The Story of Wildfell
In August 2021, Ground Control bought a 296-acre estate in North Essex, near the village of Wethersfield in Braintree District. The area is known as Gray’s Farm and until relatively recently was used as an arable farm. The estate includes a mix of good arable land, woodland and grassland. The River Pant flows nearby, feeding streams and several ponds on the estate.
Ground Control have since renamed the site the Wildfell Centre for Environmental Recovery and are now using it as a nature-recovery pilot site. New land management practices will be tested here to showcase how Ground Control’s landowner clients can change management regimes to restore nature.
There are indications of extensive agricultural activity on this land which go back a very long way. We take a look here at the estate’s agricultural development through the ages and also offer a glimpse of its exciting future.
Earliest Records
The village of Wethersfield is mentioned in the Domesday Book, completed in 1086, as “Witheresfelda.” Although little is known about exactly how the land at Gray’s would have been used back then, historical records, as well as some of the old agricultural buildings on the estate provide some clues. The land has probably been farmed one way or another, for at least 700 years.
Post Medieval Period
In the post medieval period, farms in the south-east of England were ‘mixed’, producing cereals and livestock, and it is likely, looking at historical records of the farm buildings, that Gray’s Farm was indeed a mixed farm.

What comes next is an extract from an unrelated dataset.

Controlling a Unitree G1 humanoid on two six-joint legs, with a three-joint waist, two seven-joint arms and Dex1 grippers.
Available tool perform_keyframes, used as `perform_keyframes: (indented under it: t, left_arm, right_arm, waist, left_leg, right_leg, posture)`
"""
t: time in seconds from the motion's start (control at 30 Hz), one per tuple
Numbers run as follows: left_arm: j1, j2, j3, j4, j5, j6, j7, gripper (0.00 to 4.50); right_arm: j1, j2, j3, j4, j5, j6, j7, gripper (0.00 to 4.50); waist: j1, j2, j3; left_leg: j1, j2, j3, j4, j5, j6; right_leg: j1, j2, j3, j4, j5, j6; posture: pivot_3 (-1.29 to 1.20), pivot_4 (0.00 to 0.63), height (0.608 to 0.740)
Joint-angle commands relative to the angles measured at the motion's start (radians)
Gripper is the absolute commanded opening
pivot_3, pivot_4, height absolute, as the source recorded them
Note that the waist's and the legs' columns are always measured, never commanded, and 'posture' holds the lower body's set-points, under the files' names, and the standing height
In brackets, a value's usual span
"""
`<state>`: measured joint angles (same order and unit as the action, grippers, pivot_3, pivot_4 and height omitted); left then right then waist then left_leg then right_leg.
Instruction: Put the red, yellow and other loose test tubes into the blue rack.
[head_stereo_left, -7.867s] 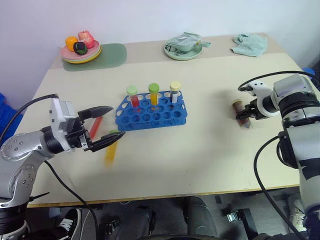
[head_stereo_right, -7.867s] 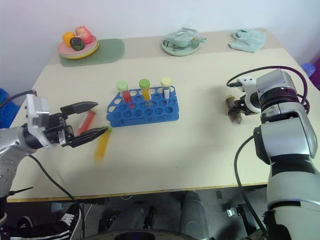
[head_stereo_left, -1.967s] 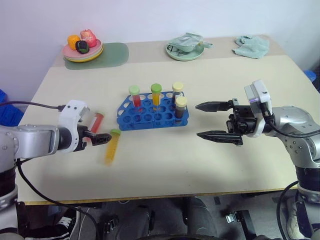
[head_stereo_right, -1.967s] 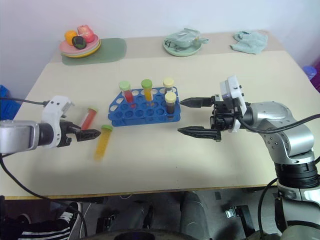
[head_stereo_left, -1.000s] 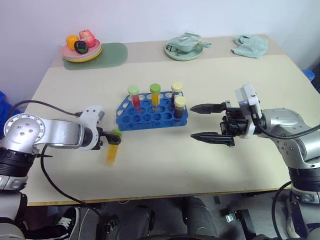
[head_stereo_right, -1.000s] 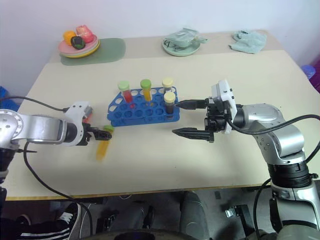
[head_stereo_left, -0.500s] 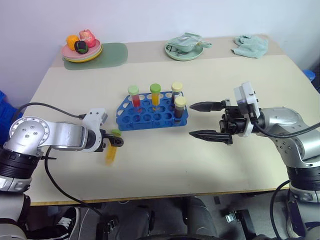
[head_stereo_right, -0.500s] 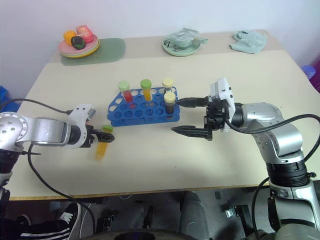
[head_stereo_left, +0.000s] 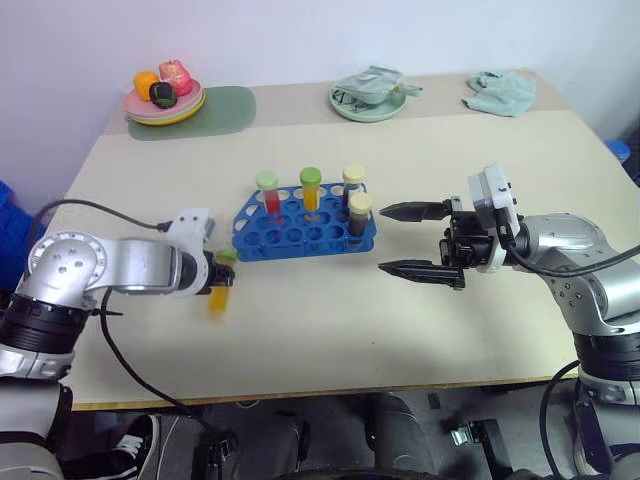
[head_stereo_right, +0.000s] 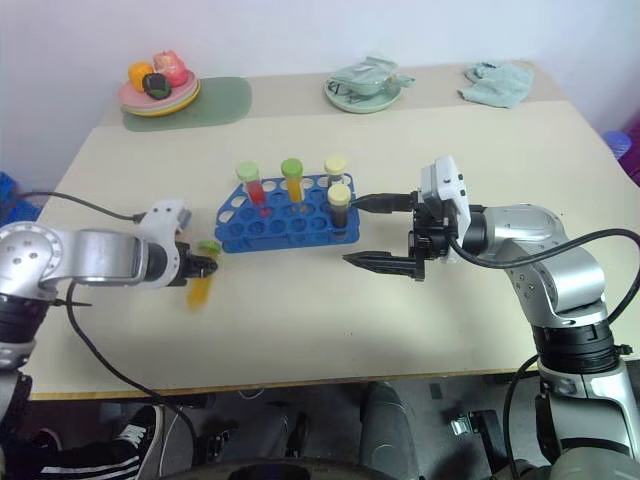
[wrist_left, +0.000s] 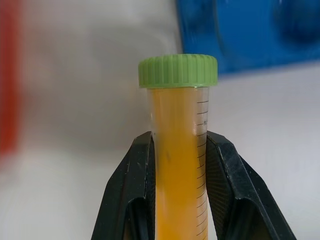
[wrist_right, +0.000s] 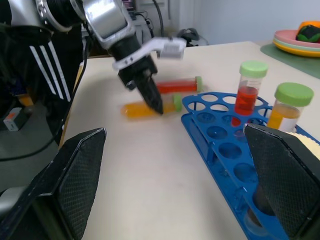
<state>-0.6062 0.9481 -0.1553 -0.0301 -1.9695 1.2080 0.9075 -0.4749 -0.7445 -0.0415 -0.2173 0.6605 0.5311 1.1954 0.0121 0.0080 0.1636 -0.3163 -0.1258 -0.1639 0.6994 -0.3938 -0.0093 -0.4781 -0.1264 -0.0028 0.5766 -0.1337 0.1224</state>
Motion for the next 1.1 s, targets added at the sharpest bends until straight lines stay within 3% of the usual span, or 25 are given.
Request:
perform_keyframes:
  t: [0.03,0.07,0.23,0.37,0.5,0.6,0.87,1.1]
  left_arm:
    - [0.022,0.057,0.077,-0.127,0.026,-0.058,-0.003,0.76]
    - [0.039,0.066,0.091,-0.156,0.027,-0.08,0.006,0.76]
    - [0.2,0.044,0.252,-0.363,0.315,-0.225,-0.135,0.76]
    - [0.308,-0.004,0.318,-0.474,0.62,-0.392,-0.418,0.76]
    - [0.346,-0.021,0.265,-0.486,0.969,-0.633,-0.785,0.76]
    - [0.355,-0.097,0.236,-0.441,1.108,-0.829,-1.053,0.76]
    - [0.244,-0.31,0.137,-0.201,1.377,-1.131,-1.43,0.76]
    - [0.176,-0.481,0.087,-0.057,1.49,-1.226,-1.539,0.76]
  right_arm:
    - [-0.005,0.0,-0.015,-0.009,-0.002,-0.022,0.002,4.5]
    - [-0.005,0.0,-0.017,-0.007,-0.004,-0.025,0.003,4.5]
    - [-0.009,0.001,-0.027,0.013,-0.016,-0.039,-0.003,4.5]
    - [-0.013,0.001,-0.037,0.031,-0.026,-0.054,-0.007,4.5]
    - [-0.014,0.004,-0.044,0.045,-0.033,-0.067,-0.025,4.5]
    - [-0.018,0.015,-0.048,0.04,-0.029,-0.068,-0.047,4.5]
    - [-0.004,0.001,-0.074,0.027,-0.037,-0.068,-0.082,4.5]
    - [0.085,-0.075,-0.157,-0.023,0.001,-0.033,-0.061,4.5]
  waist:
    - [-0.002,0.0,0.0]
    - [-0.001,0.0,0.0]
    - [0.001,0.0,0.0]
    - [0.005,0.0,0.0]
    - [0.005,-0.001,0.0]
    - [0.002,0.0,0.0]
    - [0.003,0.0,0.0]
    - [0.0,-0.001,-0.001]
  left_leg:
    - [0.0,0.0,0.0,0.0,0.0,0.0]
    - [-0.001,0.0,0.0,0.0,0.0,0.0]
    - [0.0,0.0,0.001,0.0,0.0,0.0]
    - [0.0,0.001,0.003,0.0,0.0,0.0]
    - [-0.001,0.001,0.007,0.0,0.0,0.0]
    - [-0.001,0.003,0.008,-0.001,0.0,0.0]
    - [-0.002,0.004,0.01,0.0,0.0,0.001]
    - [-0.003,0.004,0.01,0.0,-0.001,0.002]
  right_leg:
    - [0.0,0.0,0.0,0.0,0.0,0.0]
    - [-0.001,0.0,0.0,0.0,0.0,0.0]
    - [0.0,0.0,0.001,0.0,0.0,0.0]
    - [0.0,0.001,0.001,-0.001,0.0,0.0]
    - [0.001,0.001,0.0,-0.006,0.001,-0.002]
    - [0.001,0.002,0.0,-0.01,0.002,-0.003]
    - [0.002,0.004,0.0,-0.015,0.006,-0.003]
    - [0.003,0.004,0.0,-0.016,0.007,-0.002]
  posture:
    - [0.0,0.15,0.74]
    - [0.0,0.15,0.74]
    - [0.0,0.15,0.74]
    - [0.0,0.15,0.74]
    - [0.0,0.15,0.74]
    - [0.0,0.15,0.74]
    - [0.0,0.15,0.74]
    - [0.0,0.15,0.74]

Arable and livestock farming were mutually dependent on each other. Cereals were produced as a cash crop and for animal feed. In return the animals provided transport, power, manure for the crops, wool, meat and dairy products. The quality of the soils at Gray’s is good, so it is likely to have been a very productive location for farming over the centuries.
Although there is no physical evidence for a medieval scattered farmstead at Gray’s, the fact that the farmhouse itself dates back to the 16th century, and has associations with medieval gentry, makes this a possibility.
Gray’s on the Map
“Grays” first appeared on a map nearly 250 years ago, in 1777 (see below).
A sales catalogue dated sometime between 1766 and 1806 mentions “Convenient barns, stables & other outhouses in good repair and diverse closes (enclosures) of arable land, pasture & wood-ground.”
By the 1840s there are records of a substantial barn and byre on the west side of a square yard, as well as two other structures - probably stables. The size and layout of the barn suggests that the main focus of the farm was growing grains.
The Golden Age of Agriculture
The history of the standing agricultural buildings on the estate suggests that a farming complex developed over time. We know that in the mid-19th century Gray’s Farm expanded into cattle farming. It seems to have been typical of many improved mixed Essex farmsteads that expanded during the “Golden Age of Agriculture.” This was a period when the demand for milk, meat and bread grew, driven by a growing urban population and an expanding railway network for distribution purposes.
Recent History
After the expansion of the farm in the 19th century the layout of the farm buildings at Gray’s Farm remained largely unchanged up until the 1940s. After the War, the farm gradually became neglected. In the 1970s Britain entered the EEC and this accelerated a move into a more intensive form of agriculture. It may have been this which ended Gray’s Farm’s centuries long era as a working farm.
The purchase of the estate by Ground Control comes as welcome news. It means that Gray’s Farm will be reborn in a new guise, as Wildfell, and the land will have a new, but still nature-driven, purpose.
Looking to the Future
The Ground Control master plan for Wildfell will embrace the site's heritage and importance to the local community while also giving it a nature-positive future.
Commenting on the plans, Managing Director Jason Knights said: “The development of Ground Control’s Wildfell Centre for Environmental Recovery will be the biggest landscape scale nature-recovery project the business has undertaken in its 50-year history. Made possible by an initial £2m Evergreen Fund investment into the purchase of the site, and with input from a ‘super-group’ of collaborators. ‘Project Wildfell’ enables us to lead by example by sharing a showcase of environmentally conscious land management practices, providing proof of concept to public and private landowners. Watching how Wildfell takes shape and sharing knowledge related to new land management practices that boost biodiversity, increase habitat diversity, and increase nature recovery network connectivity is going to be fascinating.”